● **Information supplied**

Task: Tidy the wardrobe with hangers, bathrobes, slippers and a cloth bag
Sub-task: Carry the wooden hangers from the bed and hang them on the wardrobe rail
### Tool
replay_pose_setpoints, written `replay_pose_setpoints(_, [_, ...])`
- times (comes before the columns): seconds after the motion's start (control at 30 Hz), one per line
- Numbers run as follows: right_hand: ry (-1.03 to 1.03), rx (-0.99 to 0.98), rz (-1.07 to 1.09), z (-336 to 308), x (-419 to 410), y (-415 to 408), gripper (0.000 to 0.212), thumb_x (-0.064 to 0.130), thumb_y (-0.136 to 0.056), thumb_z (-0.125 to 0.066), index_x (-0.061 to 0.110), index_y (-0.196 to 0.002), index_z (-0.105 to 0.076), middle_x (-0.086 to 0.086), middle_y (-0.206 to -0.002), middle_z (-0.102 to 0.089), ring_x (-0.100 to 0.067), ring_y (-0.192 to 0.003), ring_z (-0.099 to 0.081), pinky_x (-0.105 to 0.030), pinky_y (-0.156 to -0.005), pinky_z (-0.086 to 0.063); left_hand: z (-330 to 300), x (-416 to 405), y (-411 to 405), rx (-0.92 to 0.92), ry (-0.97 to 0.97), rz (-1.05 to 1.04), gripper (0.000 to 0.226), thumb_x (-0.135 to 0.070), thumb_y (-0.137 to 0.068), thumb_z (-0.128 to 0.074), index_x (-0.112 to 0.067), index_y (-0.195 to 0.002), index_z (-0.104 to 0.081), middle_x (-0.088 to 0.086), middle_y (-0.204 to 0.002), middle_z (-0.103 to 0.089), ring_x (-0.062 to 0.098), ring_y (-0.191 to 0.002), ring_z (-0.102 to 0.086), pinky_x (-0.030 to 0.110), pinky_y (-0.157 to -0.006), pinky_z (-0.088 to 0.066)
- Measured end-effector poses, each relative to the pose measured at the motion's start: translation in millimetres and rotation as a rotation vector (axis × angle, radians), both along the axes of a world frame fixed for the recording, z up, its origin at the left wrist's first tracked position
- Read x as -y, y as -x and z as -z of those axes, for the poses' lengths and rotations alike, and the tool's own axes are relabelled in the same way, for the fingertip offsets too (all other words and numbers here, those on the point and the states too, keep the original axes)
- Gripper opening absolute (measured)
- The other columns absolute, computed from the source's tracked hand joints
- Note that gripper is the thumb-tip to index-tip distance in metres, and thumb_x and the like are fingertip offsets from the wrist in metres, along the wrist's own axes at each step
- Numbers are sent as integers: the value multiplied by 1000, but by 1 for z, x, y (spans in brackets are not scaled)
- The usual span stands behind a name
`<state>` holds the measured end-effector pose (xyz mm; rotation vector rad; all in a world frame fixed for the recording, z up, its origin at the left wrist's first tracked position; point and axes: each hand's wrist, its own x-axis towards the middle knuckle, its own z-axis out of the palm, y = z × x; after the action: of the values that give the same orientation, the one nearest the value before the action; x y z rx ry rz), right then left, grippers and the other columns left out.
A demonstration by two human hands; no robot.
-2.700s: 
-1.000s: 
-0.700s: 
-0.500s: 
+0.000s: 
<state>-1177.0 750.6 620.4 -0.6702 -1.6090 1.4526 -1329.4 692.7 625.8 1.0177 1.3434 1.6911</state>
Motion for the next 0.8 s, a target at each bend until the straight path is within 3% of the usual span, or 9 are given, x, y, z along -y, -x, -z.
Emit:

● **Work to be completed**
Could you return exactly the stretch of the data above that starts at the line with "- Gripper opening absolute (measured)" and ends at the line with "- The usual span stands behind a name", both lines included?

● **Your solution**
- Gripper opening absolute (measured)
- The other columns absolute, computed from the source's tracked hand joints
- Note that gripper is the thumb-tip to index-tip distance in metres, and thumb_x and the like are fingertip offsets from the wrist in metres, along the wrist's own axes at each step
- Numbers are sent as integers: the value multiplied by 1000, but by 1 for z, x, y (spans in brackets are not scaled)
- The usual span stands behind a name

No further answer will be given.